Saved entries –
'''

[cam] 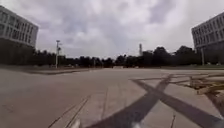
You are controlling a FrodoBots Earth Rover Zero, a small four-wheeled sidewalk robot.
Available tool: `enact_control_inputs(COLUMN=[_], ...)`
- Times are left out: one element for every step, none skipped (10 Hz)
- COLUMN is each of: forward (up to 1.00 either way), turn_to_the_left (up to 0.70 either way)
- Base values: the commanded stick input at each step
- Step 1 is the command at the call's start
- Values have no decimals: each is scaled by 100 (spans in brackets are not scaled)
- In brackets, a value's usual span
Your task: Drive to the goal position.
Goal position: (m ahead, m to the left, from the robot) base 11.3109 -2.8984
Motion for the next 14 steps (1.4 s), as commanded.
enact_control_inputs(forward=[85, 85, 85, 85, 85, 85, 85, 85, 85, 85, 85, 85, 85, 85], turn_to_the_left=[0, 0, 0, 0, 0, 0, -4, -15, -32, -23, 0, 0, -12, -34])
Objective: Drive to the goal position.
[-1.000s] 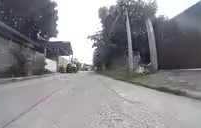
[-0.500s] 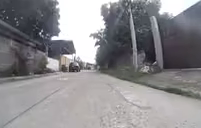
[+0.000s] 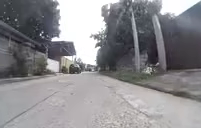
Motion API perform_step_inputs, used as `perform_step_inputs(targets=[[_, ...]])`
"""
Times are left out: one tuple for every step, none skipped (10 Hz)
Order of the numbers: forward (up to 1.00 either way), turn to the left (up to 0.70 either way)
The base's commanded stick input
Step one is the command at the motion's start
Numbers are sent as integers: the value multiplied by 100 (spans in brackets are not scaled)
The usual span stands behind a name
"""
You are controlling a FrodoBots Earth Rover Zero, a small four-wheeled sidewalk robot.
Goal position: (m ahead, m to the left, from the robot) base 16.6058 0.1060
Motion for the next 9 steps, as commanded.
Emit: perform_step_inputs(targets=[[50, 0], [50, 0], [50, 0], [50, 0], [50, 0], [50, 0], [50, 0], [50, 0], [50, 0]])
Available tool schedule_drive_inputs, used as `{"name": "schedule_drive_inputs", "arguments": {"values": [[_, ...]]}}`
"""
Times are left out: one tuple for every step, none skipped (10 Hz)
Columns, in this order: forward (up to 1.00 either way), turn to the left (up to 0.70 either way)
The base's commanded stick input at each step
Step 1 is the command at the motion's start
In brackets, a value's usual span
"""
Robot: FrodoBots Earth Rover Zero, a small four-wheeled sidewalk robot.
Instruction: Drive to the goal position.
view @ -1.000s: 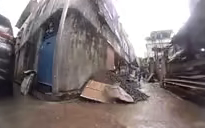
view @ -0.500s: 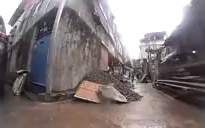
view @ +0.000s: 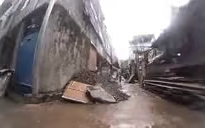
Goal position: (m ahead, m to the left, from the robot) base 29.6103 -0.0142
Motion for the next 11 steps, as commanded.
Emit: {"name": "schedule_drive_inputs", "arguments": {"values": [[0.0, -0.99], [0.0, -0.93], [0.0, -0.27], [0.0, 0.0], [0.0, 0.0], [0.0, 0.0], [0.0, 0.0], [0.0, -0.78], [0.0, -0.99], [0.0, -0.1], [0.73, 0.0]]}}
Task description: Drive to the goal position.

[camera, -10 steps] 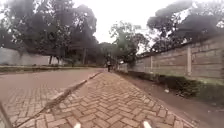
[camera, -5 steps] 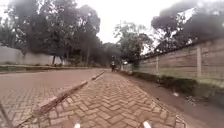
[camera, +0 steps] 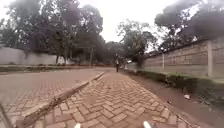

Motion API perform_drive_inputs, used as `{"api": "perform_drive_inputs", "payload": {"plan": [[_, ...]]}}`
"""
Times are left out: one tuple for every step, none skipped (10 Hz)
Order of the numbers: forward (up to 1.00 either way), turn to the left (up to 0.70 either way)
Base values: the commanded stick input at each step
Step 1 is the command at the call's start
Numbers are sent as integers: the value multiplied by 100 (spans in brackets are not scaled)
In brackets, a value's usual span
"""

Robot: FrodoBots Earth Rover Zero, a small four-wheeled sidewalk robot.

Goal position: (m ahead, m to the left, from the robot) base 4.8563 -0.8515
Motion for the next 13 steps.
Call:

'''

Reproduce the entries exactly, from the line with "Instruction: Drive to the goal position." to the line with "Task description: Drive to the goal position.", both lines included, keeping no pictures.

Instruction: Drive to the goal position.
view @ -1.000s: 
view @ -0.500s: 
view @ +0.000s: 
Goal position: (m ahead, m to the left, from the robot) base 29.6103 -0.0142
Motion for the next 11 steps, as commanded.
Emit: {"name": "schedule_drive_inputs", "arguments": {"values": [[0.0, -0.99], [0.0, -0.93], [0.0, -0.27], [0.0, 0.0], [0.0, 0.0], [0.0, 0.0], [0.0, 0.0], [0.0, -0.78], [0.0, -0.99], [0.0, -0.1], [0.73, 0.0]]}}
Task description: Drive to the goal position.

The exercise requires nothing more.